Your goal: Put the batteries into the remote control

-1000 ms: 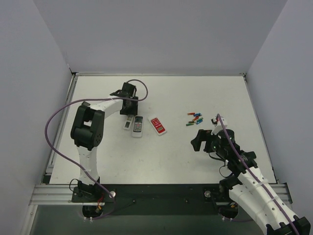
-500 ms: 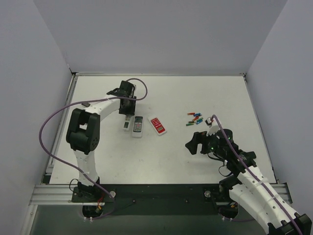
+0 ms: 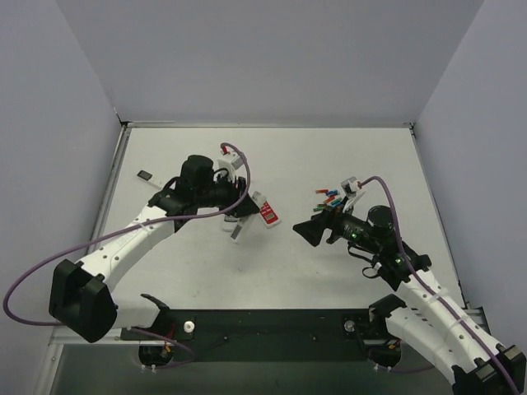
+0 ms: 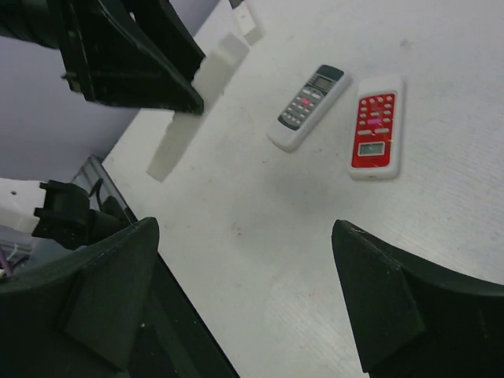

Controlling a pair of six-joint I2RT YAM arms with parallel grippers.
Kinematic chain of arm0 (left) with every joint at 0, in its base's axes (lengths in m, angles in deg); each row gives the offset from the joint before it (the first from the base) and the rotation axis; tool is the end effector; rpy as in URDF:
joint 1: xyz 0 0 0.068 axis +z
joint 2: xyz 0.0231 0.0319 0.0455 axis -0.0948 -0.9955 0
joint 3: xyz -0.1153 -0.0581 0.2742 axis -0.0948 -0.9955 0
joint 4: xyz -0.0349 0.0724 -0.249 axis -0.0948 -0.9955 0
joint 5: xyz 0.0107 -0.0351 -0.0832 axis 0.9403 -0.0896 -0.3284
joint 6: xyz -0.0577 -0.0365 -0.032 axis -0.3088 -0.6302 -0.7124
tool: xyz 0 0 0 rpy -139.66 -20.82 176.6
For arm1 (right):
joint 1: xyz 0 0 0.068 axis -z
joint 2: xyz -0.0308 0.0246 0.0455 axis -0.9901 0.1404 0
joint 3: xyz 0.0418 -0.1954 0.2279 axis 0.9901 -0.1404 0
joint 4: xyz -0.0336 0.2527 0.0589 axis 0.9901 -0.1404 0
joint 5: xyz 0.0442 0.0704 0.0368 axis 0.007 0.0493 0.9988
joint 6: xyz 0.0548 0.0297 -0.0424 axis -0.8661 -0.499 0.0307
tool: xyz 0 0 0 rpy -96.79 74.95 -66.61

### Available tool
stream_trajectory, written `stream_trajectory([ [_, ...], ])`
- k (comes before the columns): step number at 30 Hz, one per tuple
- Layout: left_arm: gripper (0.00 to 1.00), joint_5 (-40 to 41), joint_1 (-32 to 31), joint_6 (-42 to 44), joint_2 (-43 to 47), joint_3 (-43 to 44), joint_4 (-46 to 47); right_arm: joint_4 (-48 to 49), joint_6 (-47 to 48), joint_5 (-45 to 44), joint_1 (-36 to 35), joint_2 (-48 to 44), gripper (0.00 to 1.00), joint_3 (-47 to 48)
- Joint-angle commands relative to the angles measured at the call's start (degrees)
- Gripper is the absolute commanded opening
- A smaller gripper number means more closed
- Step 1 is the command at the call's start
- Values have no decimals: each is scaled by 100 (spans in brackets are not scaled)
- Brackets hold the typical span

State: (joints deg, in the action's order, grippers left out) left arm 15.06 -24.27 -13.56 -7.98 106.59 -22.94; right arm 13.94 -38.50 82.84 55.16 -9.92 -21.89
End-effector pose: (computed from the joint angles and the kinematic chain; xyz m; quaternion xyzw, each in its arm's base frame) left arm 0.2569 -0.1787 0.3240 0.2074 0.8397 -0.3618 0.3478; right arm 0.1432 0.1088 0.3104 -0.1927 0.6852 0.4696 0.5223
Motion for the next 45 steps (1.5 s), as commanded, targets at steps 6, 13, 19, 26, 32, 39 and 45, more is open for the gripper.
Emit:
stream_trajectory([
  [6,3,-1770,-623,-1710,900,-924,2712,2663,-1489,391,-487,700,84,323],
  [13,3,-1990,-931,-2389,901,-1012,3845,3962,-2095,365,-725,1193,82,245],
  [19,3,-2069,-1036,-2767,866,-1170,4400,4570,-2420,487,-787,1326,71,183],
  [26,3,-2131,-1098,-2987,813,-1223,4761,5141,-2798,549,-822,1475,52,130],
  [32,3,-2140,-1124,-3101,778,-1267,4920,5239,-2816,576,-874,1528,13,183],
  [39,7,-2017,-1124,-2899,883,-1276,4596,4704,-2544,400,-883,1343,0,183],
  [45,34,-1473,-1124,-2223,1129,-1223,3805,4072,-2281,163,-910,1106,0,209],
])
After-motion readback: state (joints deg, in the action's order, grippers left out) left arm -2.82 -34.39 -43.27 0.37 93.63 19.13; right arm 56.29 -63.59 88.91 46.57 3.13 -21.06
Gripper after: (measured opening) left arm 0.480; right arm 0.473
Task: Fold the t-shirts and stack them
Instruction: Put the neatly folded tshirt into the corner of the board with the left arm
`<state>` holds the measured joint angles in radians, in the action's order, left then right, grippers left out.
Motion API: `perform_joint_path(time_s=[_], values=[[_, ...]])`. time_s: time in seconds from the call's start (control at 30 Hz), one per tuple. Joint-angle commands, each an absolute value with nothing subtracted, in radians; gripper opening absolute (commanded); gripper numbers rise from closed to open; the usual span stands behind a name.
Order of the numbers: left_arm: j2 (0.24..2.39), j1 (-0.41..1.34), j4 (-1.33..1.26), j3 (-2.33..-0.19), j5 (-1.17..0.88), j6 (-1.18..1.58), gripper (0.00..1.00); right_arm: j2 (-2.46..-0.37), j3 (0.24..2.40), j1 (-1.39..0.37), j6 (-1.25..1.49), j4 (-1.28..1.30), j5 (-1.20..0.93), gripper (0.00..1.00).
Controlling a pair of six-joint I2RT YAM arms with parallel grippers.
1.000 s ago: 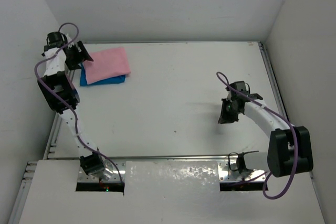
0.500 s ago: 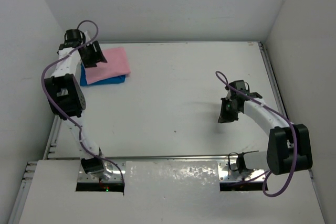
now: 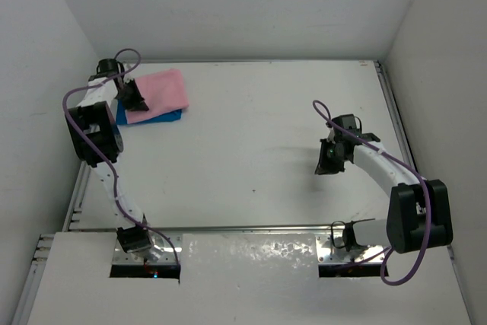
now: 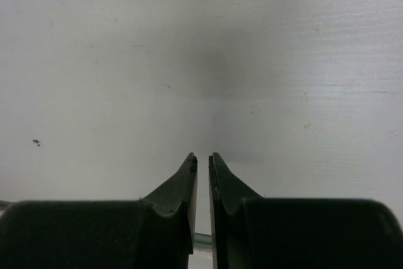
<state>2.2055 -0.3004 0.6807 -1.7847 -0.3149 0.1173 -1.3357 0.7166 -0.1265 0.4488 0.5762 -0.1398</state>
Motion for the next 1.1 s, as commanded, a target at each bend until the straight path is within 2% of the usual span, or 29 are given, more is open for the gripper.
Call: perform_joint_path(time_s=[0.0,0.07,0.1,0.17,0.23,0.3,0.57,0.8,1.07], values=[[2.203,-0.31,0.709,-1.805,-0.288,0.112,0.03,-1.318,0.73,-0.121,0.462,0.543,-0.149,0.11],[2.159,-0.311,0.706,-1.818,-0.294,0.123,0.04,-1.321,0.736,-0.121,0.463,0.542,-0.15,0.12],[2.14,-0.313,0.703,-1.821,-0.285,0.132,0.15,-1.321,0.738,-0.121,0.465,0.535,-0.152,0.11],[2.079,-0.318,0.686,-1.819,-0.284,0.162,0.21,-1.322,0.738,-0.121,0.472,0.529,-0.159,0.12],[2.021,-0.324,0.683,-1.807,-0.249,0.207,0.41,-1.327,0.733,-0.121,0.485,0.517,-0.17,0.12],[1.987,-0.322,0.657,-1.76,-0.227,0.233,0.51,-1.322,0.719,-0.123,0.492,0.5,-0.181,0.12],[1.87,-0.347,0.574,-1.449,-0.201,0.319,0.52,-1.284,0.693,-0.12,0.508,0.491,-0.189,0.12],[1.801,-0.391,0.494,-1.347,-0.16,0.391,0.51,-1.252,0.67,-0.12,0.495,0.506,-0.173,0.12],[1.853,-0.437,0.347,-1.315,-0.285,0.313,0.46,-1.23,0.667,-0.114,0.48,0.528,-0.163,0.12]])
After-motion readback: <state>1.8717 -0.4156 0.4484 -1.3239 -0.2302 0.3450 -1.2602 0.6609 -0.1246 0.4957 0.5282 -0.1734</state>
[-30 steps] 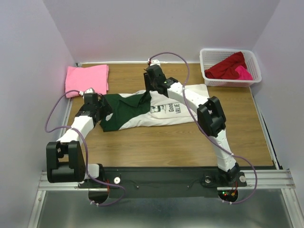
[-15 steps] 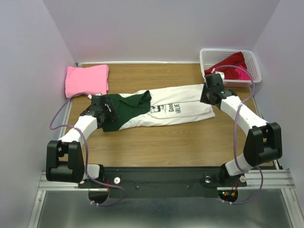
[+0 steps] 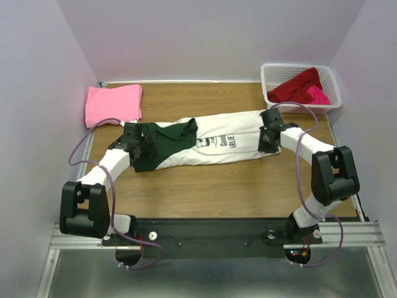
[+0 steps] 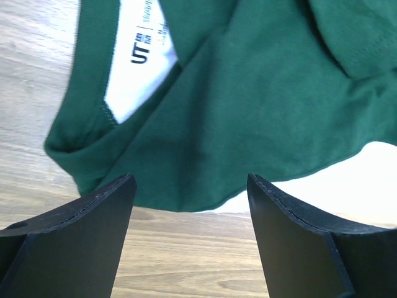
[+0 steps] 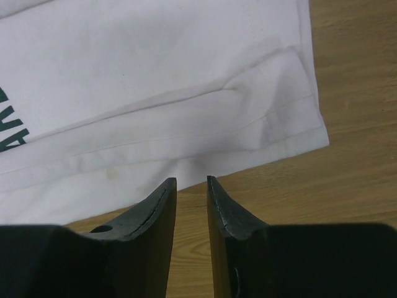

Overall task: Fold and stack the t-shirts
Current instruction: Fold the tshirt

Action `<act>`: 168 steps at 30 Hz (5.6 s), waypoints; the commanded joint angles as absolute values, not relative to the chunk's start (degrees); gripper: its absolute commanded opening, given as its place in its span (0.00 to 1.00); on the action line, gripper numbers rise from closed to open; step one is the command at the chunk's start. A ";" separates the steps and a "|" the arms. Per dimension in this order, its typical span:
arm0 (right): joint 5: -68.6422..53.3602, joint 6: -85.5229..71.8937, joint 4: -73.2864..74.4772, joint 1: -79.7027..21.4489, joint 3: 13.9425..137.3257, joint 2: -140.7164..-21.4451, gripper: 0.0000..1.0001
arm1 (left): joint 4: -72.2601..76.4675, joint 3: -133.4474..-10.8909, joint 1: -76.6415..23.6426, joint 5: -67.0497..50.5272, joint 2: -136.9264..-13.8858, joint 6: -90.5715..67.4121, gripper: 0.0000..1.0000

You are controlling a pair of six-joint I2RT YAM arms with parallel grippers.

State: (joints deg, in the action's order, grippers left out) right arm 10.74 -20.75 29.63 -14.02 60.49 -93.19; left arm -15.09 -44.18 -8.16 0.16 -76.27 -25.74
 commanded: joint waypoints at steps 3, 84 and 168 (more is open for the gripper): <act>11.77 -19.95 29.62 -13.97 64.24 -97.38 0.31 | -15.73 -46.41 -8.96 0.26 -75.67 -24.96 0.84; -5.19 -39.99 14.77 7.21 50.98 -95.62 0.60 | -20.92 -40.78 1.41 0.26 -80.34 -32.43 0.65; -9.93 -25.14 25.40 -2.55 59.15 -80.95 0.65 | -26.37 -63.97 -17.83 0.26 -81.72 -34.88 0.83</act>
State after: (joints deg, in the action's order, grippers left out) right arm -7.25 -27.66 25.34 -2.44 58.28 -79.40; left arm -28.53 -60.93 -13.82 1.78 -77.03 -30.55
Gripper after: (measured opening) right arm 0.620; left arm 0.838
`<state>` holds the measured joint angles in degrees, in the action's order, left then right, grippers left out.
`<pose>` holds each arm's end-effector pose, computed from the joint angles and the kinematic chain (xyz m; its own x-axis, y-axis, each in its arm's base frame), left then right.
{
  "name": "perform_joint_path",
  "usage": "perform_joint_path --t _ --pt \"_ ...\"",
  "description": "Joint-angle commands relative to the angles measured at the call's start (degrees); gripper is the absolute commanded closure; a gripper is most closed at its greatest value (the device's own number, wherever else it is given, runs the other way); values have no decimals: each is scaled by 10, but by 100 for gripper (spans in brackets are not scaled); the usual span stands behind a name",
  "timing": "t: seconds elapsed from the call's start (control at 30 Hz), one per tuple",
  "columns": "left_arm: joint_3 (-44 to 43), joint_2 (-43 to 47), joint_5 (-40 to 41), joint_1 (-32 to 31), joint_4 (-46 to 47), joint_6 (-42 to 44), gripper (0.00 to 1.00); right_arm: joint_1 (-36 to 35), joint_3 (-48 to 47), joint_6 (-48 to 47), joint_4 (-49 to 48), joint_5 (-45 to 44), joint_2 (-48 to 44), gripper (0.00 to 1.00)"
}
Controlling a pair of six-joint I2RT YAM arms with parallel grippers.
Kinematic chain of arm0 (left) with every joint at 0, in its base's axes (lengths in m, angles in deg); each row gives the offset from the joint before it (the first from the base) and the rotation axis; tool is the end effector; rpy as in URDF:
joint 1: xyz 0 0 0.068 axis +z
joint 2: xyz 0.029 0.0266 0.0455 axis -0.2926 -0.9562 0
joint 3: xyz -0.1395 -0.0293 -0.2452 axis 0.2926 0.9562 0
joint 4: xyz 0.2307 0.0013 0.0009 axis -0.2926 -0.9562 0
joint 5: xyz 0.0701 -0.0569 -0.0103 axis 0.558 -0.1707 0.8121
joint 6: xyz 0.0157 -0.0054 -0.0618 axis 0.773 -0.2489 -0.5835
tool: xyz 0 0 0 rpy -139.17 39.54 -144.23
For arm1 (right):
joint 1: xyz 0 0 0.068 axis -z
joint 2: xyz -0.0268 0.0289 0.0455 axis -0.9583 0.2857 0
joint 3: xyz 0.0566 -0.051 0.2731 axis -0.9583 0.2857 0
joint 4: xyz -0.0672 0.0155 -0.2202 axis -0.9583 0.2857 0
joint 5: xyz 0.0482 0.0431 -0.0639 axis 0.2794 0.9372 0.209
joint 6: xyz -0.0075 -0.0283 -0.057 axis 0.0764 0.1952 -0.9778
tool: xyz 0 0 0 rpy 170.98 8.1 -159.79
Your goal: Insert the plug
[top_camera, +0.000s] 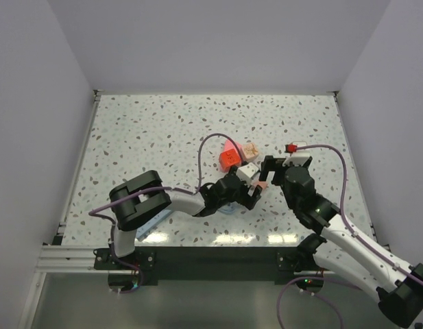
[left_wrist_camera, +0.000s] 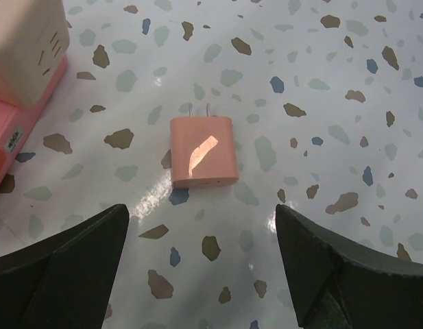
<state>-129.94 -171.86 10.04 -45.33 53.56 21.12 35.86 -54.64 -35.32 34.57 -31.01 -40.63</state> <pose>0.1860 -0.3377 0.1773 -0.4135 0.1756 -0.8934 0.7161 0.6687 -0.2000 0.1333 0.0693 0.2809 -0.2585 0.1162 -0.9590 -0.0409 0.9905 0.1311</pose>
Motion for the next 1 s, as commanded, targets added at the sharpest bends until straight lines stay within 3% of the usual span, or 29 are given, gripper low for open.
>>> perform_joint_path --t 0.0,0.8,0.9,0.97 --pt "-44 -24 6 -2 3 17 7 2 7 5 -8 -11 -17 1" --pt "-153 -127 4 -1 -61 17 9 2 15 5 -1 -15 -47 1" --pt "-167 -140 1 -1 -69 14 18 2 15 6 2 -18 -55 1" --pt "-167 -143 -1 -1 -69 12 36 2 18 5 3 -21 -60 1"
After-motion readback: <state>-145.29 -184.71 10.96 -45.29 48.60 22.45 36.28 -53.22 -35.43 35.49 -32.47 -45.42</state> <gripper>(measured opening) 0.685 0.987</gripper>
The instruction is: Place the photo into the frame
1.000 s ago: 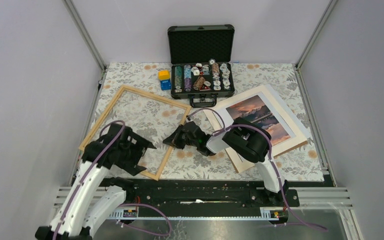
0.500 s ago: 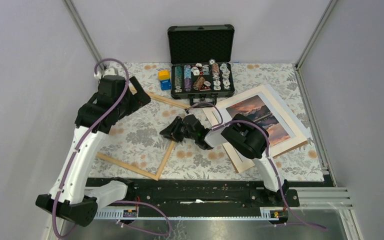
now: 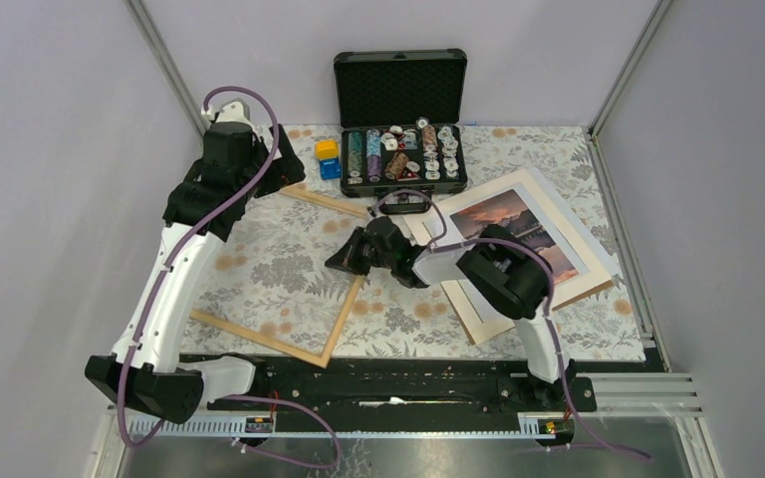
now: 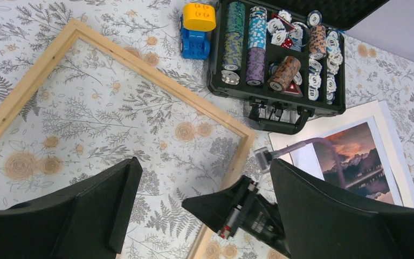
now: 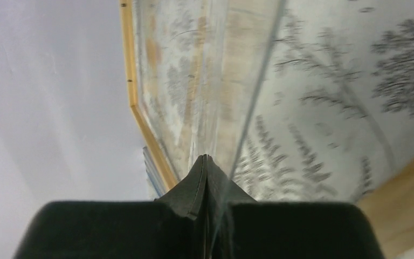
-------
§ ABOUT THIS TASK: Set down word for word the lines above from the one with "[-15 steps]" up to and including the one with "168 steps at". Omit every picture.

§ YOUR SOLUTION:
[-15 steps] 
[+0 steps] 
[+0 steps] 
[+0 steps] 

Overall task: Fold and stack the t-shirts
Current instruction: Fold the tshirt

Action `<act>`: 168 steps at 30 Hz (5.6 s), waypoints; the commanded joint angles as absolute values, not relative to the chunk's start (degrees); gripper: its absolute commanded opening, given as its place in its span (0.00 to 1.00); on the action line, gripper numbers rise from closed to open; step one is the command at the chunk's start. A ";" separates the steps and a "|" the arms. Per dimension in this order, its typical span:

The response to the exercise is complete.